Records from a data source

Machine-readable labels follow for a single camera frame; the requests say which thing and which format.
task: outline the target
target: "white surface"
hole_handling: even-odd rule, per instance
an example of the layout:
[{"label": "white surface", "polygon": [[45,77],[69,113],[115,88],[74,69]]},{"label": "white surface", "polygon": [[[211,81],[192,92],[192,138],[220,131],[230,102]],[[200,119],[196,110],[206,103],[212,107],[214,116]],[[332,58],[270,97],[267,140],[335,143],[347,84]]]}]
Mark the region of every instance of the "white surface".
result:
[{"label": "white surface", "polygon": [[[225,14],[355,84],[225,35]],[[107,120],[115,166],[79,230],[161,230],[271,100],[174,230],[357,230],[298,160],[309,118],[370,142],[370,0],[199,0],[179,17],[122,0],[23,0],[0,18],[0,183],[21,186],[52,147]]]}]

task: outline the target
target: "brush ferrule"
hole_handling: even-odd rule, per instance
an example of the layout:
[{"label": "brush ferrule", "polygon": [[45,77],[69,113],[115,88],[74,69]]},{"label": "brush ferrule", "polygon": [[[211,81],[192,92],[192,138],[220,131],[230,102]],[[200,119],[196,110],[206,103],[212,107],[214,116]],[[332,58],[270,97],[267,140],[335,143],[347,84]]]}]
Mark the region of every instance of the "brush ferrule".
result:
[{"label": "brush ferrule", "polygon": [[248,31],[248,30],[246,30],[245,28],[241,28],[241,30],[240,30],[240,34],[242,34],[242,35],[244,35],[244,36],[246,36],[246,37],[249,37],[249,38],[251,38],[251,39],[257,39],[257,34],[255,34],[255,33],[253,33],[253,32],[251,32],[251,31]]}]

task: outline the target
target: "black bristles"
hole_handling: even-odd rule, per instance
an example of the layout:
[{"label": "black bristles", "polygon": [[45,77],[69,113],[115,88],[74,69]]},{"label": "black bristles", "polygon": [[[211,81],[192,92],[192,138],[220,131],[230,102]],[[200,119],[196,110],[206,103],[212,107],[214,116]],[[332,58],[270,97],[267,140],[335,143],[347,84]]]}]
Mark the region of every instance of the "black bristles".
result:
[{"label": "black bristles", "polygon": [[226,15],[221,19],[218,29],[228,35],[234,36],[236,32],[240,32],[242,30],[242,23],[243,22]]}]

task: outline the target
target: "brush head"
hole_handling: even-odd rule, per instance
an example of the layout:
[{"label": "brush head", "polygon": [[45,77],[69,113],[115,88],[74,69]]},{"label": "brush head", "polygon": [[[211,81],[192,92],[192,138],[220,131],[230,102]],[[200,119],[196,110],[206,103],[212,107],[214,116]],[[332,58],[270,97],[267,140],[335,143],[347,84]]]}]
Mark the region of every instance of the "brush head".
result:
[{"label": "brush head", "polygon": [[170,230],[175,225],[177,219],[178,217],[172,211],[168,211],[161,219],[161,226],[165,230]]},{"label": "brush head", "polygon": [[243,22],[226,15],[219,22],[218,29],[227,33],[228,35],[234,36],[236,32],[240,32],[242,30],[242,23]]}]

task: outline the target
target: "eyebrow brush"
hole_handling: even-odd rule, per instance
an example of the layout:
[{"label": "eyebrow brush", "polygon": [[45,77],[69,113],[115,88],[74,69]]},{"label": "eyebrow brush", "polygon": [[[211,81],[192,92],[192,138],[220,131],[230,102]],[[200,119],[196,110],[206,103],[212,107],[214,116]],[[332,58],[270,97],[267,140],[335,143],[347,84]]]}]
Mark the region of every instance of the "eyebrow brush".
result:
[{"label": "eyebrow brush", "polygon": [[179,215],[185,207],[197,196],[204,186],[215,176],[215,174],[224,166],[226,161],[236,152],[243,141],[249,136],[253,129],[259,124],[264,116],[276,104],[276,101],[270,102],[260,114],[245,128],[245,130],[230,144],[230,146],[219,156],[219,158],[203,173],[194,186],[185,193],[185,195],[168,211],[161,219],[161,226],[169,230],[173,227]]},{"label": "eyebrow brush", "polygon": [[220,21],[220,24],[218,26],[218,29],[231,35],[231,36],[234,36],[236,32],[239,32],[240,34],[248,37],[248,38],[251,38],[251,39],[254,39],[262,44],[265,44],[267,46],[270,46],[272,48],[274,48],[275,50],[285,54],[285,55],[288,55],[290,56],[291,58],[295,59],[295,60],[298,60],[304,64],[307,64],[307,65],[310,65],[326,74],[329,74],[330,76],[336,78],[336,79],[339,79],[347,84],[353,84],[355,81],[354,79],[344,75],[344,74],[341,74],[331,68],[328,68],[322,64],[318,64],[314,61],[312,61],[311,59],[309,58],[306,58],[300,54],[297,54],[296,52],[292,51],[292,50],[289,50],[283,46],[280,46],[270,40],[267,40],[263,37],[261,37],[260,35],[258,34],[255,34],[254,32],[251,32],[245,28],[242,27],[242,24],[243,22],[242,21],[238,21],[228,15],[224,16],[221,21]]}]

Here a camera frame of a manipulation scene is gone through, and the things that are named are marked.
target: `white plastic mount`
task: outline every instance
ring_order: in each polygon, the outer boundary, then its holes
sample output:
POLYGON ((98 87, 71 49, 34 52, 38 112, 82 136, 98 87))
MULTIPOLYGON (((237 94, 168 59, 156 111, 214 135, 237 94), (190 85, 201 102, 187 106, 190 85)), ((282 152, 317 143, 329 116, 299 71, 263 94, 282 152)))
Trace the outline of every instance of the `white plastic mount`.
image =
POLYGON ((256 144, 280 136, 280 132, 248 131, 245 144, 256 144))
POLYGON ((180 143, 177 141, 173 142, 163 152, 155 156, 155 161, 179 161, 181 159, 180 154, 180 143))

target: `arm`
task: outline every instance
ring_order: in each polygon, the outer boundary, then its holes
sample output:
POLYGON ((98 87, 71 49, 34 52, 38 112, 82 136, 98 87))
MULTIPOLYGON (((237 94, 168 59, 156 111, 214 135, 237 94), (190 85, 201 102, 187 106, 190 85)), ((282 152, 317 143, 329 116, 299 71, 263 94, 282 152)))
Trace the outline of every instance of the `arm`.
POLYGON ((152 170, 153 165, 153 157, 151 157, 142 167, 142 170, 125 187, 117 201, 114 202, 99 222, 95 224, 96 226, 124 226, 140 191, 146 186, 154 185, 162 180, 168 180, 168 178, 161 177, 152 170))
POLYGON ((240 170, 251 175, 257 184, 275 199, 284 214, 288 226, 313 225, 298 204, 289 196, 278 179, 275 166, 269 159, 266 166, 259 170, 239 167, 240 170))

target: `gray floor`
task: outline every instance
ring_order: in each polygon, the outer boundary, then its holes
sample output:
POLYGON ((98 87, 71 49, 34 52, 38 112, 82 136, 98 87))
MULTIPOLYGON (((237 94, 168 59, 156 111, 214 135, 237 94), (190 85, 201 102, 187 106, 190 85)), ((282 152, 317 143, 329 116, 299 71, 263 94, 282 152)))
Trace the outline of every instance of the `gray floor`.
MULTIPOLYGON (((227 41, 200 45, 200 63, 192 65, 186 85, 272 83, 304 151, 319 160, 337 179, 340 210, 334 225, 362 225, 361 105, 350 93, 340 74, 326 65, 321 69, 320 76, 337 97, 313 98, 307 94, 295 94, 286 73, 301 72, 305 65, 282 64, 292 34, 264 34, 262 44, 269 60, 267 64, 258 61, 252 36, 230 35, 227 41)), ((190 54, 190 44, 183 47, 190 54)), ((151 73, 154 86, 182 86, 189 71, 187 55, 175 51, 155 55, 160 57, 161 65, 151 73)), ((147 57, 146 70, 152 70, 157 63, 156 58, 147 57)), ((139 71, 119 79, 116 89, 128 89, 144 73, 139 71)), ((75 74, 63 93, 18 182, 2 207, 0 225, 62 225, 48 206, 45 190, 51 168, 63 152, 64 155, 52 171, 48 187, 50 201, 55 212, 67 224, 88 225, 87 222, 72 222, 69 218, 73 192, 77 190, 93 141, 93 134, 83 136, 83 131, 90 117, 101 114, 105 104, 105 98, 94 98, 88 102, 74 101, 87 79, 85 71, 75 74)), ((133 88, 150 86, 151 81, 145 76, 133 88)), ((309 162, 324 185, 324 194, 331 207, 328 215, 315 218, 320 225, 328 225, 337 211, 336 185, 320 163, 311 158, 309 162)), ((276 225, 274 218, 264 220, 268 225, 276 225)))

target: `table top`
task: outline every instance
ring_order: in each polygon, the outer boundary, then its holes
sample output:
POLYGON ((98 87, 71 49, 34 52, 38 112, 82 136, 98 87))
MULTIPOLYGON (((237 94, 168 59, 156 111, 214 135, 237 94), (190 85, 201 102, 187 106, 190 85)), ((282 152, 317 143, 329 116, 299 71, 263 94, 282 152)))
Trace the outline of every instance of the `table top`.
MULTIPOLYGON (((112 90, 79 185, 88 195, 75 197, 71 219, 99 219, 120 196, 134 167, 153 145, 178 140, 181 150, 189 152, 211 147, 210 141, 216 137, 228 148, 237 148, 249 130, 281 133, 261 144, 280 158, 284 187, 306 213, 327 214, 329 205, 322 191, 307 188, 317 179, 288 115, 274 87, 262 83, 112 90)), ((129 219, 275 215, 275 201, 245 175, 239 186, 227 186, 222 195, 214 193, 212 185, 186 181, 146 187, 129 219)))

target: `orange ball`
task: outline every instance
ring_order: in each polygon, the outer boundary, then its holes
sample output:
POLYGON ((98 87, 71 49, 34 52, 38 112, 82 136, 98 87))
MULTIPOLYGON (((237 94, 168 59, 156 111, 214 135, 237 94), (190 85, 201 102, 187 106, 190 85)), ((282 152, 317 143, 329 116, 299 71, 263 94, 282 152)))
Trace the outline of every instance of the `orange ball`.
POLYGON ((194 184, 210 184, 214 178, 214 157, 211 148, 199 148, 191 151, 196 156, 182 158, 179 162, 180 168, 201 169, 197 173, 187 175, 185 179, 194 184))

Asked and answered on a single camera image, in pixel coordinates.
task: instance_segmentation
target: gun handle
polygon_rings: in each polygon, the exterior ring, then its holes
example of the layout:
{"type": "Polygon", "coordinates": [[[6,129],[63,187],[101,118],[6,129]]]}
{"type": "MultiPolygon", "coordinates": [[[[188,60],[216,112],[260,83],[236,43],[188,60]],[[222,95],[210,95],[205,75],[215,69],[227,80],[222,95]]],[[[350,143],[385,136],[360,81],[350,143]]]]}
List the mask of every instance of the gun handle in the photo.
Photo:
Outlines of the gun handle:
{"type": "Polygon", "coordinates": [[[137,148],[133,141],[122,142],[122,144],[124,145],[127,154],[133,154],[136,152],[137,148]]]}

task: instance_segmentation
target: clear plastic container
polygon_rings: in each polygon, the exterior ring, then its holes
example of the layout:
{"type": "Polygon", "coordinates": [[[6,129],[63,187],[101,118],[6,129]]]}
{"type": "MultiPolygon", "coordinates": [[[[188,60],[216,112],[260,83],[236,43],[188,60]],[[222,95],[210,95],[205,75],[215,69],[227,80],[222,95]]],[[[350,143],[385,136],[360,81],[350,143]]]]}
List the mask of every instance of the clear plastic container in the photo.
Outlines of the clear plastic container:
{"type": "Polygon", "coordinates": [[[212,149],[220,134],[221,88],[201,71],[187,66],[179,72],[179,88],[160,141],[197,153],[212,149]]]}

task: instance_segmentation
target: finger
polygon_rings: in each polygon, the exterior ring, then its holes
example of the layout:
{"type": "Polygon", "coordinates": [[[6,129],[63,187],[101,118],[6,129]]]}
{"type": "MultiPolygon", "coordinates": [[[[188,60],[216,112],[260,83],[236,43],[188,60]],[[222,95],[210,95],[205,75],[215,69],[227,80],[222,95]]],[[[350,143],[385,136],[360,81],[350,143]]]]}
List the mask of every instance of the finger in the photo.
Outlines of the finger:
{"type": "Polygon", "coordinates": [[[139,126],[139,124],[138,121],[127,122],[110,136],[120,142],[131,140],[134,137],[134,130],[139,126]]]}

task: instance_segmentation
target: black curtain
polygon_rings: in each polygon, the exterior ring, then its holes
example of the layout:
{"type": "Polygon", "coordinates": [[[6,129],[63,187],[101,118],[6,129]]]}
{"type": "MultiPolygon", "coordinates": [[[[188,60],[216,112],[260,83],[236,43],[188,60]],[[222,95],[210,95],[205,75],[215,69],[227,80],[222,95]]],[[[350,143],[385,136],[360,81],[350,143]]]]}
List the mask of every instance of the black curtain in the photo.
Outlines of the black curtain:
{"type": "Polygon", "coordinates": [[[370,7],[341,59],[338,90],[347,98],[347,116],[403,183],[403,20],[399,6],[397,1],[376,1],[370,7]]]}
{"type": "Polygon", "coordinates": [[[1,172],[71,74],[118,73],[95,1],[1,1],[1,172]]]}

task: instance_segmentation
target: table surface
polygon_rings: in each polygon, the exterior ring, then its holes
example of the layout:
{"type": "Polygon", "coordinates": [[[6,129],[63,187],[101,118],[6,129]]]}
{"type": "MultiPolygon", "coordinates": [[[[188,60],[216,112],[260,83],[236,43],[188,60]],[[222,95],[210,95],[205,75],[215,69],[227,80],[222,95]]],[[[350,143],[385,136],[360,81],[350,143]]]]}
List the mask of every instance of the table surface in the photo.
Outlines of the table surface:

**WORK INSTRUCTIONS**. Please copy each line of the records above that holds the word "List".

**YOUR SOLUTION**.
List the mask of every instance of the gun handle in the photo.
List the mask of every instance of the clear plastic container in the photo.
List the mask of every instance of the finger in the photo.
List the mask of every instance of the black curtain in the photo.
List the mask of every instance of the table surface in the photo.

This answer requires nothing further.